Among the entries below, find the line with "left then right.", then quote it and each following line up to and including the line with "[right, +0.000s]", and nothing else.

*** SUPPLIED INFORMATION Section Begins ***

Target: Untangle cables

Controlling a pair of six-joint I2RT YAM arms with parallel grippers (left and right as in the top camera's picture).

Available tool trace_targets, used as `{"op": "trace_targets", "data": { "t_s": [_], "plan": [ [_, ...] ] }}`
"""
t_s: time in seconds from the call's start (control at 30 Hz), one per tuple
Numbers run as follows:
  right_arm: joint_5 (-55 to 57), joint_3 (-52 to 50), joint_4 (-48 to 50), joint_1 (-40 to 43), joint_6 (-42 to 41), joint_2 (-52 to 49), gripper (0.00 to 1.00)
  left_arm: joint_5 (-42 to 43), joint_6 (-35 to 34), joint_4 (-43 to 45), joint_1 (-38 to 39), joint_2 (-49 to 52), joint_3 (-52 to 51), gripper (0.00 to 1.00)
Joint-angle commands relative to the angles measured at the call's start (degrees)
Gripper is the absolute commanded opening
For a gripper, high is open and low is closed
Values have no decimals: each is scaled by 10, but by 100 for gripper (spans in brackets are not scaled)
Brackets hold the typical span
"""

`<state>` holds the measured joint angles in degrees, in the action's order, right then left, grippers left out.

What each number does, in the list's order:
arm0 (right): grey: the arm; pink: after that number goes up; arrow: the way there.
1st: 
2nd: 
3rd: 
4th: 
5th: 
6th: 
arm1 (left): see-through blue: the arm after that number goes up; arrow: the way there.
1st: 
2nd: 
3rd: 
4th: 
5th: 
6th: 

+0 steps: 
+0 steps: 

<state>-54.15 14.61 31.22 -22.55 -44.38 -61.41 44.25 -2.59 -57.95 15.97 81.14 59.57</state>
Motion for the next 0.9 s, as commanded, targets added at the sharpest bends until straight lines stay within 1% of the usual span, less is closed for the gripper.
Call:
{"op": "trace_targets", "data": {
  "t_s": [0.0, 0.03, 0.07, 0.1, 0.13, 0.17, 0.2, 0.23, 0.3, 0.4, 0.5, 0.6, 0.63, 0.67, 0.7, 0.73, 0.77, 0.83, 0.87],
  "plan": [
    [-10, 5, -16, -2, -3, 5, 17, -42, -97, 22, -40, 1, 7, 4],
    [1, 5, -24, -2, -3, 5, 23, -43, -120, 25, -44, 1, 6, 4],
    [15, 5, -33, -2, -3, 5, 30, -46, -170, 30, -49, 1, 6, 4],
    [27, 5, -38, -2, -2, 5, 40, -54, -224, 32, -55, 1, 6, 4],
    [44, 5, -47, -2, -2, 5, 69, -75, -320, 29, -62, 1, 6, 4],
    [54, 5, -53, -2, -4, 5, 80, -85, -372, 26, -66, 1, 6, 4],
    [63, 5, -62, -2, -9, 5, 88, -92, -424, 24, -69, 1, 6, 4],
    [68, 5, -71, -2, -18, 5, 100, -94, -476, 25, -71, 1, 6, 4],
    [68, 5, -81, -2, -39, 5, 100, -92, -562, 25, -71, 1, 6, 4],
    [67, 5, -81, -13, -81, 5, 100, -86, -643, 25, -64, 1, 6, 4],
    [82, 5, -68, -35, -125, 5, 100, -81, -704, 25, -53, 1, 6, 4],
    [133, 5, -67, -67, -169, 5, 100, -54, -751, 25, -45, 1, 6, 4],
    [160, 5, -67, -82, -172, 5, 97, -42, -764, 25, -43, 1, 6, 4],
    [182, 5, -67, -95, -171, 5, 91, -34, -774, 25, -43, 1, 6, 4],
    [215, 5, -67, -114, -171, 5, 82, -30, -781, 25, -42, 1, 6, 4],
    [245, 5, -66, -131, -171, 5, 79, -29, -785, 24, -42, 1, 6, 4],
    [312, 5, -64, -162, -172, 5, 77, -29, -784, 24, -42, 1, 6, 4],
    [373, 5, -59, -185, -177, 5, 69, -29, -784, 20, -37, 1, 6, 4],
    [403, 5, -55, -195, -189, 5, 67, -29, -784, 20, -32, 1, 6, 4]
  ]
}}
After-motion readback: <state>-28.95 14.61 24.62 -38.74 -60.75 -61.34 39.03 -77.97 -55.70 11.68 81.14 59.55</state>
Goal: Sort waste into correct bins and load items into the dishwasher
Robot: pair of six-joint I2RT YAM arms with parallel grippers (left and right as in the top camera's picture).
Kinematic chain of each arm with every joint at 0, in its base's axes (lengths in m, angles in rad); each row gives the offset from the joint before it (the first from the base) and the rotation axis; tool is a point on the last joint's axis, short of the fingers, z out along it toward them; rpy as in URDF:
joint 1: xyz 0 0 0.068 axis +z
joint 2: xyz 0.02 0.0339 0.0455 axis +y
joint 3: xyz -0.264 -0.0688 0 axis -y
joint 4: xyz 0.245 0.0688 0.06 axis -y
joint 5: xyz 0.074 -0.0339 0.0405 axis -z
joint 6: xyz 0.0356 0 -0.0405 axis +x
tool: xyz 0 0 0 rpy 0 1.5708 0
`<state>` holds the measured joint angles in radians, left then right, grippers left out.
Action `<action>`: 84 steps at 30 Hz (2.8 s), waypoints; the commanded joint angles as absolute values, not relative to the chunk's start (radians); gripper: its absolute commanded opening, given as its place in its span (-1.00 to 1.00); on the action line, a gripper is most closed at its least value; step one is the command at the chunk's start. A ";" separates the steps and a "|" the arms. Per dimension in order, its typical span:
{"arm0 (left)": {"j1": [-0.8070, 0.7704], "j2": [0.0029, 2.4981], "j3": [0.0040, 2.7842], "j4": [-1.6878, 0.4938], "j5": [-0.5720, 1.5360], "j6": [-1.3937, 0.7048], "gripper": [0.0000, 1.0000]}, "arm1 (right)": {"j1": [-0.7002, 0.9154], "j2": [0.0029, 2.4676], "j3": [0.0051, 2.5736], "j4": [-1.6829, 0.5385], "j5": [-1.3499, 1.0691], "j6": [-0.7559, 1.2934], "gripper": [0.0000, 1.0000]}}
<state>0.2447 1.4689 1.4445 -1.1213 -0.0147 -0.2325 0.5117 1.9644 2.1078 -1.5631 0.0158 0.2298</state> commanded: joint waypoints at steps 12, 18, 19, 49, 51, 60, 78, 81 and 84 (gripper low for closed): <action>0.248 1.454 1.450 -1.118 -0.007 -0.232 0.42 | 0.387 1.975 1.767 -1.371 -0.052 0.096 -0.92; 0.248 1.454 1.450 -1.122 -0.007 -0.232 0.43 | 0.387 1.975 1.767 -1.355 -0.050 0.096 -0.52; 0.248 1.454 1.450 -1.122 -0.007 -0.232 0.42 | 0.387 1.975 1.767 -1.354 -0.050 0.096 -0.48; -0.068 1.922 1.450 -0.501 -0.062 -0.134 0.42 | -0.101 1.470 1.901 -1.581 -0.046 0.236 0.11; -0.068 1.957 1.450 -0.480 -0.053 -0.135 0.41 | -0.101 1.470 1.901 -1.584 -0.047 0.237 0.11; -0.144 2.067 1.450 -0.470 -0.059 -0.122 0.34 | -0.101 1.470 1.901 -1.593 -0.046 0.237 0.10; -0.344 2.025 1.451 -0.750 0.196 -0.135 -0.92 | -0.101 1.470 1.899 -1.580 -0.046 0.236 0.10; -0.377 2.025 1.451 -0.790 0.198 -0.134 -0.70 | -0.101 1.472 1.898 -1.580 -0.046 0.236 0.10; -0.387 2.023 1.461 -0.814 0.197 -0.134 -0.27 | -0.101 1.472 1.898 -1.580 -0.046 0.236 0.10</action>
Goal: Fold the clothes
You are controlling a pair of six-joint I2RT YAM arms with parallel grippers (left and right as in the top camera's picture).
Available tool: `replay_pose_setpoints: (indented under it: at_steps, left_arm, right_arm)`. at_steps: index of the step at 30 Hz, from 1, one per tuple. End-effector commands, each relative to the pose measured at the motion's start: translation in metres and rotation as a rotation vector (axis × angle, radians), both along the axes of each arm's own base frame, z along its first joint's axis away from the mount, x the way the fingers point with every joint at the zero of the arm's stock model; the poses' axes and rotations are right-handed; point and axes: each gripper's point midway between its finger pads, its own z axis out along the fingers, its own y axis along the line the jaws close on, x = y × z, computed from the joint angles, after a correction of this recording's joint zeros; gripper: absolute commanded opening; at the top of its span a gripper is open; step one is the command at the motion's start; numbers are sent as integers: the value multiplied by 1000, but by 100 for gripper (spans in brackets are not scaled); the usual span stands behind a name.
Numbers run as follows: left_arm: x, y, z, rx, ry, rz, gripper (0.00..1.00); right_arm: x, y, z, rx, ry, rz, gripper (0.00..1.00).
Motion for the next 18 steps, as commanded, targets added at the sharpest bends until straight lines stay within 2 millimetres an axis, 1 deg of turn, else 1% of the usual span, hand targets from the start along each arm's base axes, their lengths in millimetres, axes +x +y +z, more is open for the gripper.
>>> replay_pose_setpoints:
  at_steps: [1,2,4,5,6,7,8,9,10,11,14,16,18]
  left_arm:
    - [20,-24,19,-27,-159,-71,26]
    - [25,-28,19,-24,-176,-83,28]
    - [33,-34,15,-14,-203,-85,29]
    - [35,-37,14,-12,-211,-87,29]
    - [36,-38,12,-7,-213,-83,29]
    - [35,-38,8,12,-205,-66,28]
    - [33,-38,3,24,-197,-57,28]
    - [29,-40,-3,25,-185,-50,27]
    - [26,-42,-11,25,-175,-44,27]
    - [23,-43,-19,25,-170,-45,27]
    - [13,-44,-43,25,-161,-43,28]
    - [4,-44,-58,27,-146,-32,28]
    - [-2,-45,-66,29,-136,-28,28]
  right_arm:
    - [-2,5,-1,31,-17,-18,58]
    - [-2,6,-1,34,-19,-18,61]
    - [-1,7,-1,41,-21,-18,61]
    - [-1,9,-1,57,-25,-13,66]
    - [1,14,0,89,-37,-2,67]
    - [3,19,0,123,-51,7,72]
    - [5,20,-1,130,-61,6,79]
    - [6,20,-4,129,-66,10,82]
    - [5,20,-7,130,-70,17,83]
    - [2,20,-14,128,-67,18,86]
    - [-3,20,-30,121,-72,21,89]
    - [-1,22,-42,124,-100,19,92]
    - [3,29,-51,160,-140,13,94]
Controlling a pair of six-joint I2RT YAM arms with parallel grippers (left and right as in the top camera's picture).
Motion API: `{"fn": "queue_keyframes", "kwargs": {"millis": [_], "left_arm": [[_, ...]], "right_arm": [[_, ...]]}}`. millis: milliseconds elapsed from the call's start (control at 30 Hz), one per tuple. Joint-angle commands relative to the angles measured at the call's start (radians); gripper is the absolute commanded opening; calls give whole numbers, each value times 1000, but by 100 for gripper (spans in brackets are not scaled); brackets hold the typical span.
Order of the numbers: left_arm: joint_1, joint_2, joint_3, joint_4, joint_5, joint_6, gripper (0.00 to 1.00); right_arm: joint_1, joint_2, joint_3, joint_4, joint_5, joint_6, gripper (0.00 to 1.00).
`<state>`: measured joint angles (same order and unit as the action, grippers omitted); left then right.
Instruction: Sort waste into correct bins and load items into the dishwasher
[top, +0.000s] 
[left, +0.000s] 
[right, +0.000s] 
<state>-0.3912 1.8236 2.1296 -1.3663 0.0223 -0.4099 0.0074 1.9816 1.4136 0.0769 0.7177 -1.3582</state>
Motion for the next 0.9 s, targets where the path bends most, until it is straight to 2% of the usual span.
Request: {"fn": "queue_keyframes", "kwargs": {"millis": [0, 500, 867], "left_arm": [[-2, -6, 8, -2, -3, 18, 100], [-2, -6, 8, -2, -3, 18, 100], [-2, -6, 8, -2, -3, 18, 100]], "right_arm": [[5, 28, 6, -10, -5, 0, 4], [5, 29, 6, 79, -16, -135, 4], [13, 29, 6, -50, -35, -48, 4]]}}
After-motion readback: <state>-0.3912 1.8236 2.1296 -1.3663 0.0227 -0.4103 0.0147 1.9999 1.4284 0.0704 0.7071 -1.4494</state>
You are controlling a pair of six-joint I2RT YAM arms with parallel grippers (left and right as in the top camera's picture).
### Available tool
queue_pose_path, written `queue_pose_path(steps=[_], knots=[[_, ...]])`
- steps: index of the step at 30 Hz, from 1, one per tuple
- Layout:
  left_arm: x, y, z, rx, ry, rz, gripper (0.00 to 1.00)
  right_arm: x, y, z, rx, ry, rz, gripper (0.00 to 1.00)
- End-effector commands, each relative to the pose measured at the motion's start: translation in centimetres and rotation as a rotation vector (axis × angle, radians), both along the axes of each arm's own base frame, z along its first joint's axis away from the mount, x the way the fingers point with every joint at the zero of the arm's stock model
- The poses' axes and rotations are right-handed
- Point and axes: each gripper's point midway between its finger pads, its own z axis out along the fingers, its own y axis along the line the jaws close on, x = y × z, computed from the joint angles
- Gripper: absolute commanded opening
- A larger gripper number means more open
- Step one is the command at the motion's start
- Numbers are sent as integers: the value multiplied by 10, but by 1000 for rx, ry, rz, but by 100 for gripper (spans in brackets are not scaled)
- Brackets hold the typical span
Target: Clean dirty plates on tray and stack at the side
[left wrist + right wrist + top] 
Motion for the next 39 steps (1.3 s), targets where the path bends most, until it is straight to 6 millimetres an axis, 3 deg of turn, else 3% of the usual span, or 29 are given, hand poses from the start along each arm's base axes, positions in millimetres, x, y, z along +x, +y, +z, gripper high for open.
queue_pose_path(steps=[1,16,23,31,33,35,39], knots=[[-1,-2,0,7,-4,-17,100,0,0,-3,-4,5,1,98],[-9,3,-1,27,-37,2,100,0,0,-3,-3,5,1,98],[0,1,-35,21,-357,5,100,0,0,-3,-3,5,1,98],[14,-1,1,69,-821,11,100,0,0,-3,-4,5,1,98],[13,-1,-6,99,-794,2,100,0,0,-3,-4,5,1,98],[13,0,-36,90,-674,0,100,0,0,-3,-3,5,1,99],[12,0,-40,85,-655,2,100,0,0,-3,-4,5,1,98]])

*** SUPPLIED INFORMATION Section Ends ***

- **WRITTEN ANSWER**
`<state>`: measured joint angles (same order and unit as the action, grippers omitted); left then right.
Instruction: Sort waste into correct bins and load items into the dishwasher
[top, +0.000s] 
[left, +0.000s] 
[right, +0.000s] 

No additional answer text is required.